## TASK TO CARRY OUT
Lines with the string "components" are to be identified in the listing and copied.

===== DATA TO USE =====

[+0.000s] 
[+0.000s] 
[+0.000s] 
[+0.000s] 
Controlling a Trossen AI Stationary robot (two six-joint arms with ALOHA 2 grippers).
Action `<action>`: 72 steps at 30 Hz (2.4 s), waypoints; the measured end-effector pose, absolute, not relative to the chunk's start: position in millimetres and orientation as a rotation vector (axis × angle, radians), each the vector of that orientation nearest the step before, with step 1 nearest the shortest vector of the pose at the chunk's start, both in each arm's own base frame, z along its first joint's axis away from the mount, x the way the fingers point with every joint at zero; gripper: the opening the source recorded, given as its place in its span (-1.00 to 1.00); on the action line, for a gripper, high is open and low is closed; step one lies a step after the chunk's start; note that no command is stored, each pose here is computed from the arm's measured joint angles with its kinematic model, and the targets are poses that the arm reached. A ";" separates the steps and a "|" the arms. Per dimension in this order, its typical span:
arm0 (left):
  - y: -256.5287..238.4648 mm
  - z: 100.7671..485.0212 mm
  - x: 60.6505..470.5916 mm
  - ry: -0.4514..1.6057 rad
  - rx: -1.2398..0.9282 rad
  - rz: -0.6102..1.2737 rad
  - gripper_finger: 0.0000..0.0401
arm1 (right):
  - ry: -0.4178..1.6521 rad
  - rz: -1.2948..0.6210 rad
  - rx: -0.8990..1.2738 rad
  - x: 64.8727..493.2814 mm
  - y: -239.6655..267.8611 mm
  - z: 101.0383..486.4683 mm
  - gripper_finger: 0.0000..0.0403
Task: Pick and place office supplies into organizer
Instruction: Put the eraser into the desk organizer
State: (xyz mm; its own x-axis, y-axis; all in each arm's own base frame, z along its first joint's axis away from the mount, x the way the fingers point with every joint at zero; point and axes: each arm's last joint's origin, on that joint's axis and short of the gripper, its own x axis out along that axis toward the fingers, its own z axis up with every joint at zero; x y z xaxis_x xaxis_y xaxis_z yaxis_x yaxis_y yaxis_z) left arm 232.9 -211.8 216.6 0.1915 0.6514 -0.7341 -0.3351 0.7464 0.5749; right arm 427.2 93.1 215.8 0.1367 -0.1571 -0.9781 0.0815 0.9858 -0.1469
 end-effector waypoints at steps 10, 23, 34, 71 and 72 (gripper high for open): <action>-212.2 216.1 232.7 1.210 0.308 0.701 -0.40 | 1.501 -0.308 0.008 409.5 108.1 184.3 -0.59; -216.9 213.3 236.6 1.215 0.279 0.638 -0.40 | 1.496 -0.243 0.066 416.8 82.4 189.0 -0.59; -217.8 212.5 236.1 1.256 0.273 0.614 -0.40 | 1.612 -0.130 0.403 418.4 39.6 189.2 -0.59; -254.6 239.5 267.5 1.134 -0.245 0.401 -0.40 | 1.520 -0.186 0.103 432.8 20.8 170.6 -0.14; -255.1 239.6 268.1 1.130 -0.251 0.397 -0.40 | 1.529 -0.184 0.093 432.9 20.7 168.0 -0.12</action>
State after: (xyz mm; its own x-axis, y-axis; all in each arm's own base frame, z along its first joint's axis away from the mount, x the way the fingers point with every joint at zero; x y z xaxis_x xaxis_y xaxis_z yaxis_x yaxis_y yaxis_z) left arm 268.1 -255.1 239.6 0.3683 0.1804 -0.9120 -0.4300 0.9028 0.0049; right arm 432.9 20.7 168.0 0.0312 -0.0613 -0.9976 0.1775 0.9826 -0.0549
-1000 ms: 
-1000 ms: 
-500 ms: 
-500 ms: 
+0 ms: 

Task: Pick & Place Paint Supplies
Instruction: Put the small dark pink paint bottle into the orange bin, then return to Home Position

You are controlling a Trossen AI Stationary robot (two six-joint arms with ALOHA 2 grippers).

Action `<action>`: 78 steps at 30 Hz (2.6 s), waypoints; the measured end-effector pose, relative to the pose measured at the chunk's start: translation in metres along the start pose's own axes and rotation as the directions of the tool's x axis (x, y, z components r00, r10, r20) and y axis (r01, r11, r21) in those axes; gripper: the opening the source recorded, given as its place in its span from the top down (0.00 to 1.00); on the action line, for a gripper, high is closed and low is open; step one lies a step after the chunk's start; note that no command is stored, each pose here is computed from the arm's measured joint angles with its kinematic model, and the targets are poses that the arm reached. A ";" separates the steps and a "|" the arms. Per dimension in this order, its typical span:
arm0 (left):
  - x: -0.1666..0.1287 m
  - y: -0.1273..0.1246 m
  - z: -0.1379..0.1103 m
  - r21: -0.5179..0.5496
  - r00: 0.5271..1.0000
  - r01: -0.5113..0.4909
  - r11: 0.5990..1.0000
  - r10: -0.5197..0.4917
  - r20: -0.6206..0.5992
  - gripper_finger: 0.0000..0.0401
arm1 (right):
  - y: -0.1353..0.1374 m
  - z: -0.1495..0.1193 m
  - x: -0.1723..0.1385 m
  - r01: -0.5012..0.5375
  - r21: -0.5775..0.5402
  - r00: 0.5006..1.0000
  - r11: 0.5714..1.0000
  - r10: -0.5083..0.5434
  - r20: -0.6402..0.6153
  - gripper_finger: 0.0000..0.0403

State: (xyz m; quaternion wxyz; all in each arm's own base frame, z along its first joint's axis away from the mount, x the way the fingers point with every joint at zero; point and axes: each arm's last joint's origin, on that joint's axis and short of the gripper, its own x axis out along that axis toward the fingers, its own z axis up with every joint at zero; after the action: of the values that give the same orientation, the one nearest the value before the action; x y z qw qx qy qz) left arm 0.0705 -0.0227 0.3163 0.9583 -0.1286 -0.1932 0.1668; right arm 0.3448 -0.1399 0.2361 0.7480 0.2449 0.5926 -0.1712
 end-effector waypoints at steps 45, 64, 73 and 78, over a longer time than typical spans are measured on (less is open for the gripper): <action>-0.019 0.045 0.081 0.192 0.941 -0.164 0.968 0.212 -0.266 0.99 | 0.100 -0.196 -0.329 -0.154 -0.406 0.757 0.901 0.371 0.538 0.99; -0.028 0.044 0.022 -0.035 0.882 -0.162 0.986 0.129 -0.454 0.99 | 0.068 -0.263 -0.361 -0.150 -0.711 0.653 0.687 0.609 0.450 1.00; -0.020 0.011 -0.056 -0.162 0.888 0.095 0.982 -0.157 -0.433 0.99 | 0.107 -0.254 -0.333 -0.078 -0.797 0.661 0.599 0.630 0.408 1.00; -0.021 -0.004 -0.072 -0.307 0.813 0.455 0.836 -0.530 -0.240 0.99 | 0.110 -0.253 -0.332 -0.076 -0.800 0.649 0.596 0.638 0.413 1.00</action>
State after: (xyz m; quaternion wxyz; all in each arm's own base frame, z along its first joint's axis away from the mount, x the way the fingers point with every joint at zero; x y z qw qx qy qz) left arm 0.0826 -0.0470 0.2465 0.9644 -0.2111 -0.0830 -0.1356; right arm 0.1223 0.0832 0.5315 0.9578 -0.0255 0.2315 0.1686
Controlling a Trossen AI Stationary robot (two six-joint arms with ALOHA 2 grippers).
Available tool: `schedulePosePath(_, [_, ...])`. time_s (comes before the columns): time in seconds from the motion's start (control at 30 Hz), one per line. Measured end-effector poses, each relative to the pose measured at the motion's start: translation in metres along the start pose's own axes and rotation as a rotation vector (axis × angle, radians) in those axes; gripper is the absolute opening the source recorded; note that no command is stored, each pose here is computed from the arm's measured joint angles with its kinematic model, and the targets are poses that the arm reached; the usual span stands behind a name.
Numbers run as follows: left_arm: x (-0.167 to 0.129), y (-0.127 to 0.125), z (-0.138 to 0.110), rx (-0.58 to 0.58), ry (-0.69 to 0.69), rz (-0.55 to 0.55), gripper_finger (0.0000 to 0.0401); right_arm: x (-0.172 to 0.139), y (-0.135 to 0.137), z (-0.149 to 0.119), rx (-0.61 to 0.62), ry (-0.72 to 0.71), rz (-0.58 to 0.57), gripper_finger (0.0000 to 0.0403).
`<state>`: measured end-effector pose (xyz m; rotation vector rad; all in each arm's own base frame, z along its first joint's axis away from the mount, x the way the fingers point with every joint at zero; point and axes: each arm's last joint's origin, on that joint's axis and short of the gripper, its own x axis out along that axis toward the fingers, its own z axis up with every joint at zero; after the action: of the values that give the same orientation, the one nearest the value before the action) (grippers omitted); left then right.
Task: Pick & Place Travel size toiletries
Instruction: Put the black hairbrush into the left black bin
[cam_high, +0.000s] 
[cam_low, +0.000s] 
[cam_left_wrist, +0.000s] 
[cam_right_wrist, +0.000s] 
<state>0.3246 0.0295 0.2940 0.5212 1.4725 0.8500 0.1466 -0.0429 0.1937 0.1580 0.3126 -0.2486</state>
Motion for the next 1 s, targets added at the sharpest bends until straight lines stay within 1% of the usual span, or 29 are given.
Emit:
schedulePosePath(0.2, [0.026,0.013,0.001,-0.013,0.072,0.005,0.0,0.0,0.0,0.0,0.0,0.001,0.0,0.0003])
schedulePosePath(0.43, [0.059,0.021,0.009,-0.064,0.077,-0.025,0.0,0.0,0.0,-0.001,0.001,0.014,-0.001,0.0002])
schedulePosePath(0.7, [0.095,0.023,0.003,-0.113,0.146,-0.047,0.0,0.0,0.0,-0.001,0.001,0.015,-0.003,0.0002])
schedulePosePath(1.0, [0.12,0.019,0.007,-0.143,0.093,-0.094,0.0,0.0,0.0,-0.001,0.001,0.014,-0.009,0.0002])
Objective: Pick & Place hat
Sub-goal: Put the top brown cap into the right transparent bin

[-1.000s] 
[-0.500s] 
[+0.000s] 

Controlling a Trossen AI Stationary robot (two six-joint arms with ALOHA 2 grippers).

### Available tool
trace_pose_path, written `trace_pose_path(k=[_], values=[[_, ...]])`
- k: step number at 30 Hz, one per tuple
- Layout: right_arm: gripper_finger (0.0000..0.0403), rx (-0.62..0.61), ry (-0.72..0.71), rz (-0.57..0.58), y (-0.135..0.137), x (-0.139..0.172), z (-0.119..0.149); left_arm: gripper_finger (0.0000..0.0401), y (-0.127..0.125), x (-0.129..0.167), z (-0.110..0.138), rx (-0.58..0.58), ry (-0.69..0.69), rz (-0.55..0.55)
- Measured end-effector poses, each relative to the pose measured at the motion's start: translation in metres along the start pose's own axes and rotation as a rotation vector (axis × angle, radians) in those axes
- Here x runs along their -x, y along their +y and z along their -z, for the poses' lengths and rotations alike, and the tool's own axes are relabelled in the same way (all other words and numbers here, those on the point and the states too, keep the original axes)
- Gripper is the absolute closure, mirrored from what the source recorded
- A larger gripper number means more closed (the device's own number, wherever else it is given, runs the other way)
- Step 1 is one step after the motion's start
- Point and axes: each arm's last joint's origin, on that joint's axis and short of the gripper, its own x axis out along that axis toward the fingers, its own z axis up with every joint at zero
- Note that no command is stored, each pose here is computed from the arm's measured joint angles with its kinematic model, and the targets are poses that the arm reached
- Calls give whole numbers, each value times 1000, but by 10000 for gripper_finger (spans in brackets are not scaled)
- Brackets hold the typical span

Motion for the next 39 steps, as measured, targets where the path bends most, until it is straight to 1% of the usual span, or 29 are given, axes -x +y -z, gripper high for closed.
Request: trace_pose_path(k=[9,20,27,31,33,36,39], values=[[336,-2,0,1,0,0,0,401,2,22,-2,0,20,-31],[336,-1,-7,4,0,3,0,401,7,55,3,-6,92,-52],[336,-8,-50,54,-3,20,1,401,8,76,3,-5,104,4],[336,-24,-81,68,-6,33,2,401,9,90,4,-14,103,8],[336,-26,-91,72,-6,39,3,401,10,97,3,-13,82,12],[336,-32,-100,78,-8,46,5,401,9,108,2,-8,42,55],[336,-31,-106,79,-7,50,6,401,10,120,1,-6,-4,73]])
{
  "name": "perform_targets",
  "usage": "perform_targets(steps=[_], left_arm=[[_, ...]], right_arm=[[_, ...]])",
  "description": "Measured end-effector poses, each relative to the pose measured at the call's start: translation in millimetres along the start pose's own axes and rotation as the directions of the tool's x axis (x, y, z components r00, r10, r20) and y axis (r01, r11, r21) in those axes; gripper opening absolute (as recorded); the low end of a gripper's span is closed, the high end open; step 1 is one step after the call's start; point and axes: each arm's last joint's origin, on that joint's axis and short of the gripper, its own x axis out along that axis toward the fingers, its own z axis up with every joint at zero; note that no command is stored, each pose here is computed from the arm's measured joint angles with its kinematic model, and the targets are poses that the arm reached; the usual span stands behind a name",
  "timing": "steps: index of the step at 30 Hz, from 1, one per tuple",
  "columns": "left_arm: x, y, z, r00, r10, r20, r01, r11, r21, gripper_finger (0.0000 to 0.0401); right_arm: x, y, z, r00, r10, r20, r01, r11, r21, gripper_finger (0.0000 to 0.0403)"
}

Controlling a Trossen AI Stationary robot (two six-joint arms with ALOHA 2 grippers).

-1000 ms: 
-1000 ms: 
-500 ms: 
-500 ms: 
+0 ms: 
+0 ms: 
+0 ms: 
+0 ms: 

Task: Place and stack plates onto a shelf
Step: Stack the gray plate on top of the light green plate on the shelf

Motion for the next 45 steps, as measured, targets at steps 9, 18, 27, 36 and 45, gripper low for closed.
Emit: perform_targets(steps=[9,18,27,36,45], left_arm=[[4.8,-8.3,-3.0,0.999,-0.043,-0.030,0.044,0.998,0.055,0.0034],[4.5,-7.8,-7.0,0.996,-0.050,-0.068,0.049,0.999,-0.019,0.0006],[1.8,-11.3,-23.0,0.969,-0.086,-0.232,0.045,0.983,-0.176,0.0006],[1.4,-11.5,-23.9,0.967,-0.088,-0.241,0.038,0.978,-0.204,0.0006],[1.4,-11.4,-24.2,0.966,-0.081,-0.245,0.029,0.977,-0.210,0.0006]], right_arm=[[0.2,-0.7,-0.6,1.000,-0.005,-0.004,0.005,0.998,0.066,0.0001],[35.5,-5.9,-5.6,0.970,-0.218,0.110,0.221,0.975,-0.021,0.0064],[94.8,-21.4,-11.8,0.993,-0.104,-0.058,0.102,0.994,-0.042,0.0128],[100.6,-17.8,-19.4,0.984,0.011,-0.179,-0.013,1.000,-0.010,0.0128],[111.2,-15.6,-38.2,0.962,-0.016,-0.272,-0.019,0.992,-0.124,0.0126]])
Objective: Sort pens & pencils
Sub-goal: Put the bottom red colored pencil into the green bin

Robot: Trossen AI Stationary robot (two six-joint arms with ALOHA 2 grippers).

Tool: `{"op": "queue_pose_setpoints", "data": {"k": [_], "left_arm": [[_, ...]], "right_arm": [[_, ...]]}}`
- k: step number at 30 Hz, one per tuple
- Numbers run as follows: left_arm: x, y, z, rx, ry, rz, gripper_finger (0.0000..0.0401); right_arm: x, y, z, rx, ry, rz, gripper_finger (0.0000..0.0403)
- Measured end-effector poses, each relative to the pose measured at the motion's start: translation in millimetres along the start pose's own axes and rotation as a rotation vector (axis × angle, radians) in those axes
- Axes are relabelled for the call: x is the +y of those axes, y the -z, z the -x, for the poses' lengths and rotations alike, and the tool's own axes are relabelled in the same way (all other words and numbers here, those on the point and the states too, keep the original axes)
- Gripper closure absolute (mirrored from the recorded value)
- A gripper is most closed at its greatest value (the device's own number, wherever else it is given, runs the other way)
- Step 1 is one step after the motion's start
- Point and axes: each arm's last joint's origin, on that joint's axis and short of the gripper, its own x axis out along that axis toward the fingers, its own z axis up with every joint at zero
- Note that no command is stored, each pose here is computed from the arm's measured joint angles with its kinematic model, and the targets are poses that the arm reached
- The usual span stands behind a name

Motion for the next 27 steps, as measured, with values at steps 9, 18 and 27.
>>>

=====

## ANSWER FOR THIS EXERCISE
Action `<action>`: 78 steps at 30 Hz (2.6 s), waypoints; the measured end-effector pose, relative to the pose measured at the chunk's start: translation in metres along the start pose's own axes and rotation as the directions of the tool's x axis (x, y, z components r00, r10, r20) and y axis (r01, r11, r21) in those axes; gripper: the opening the source recorded, given as its place in its span from the top down (0.00 to 1.00); on the action line, for a gripper, high is closed and low is open; step one lies a step after the chunk's start; note that no command is stored, each pose here is computed from the arm's measured joint angles with its kinematic model, and the targets are poses that the arm reached. A ";" separates the steps and a "|" the arms. Per dimension in this order, its typical span:
  "description": "Measured end-effector poses, each relative to the pose measured at the call's start: translation in millimetres along the start pose's own axes and rotation as the directions of the tool's x axis (x, y, z components r00, r10, r20) and y axis (r01, r11, r21) in those axes; gripper opening absolute (as recorded); the low end of a gripper's span is closed, the high end open; step 1 is one step after the call's start; point and axes: each arm's last joint's origin, on that joint's axis and short of the gripper, its own x axis out along that axis toward the fingers, its own z axis up with every joint at zero; note that no command is stored, each pose here is computed from the arm's measured joint angles with its kinematic model, and the targets are poses that the arm reached; the usual span stands behind a name",

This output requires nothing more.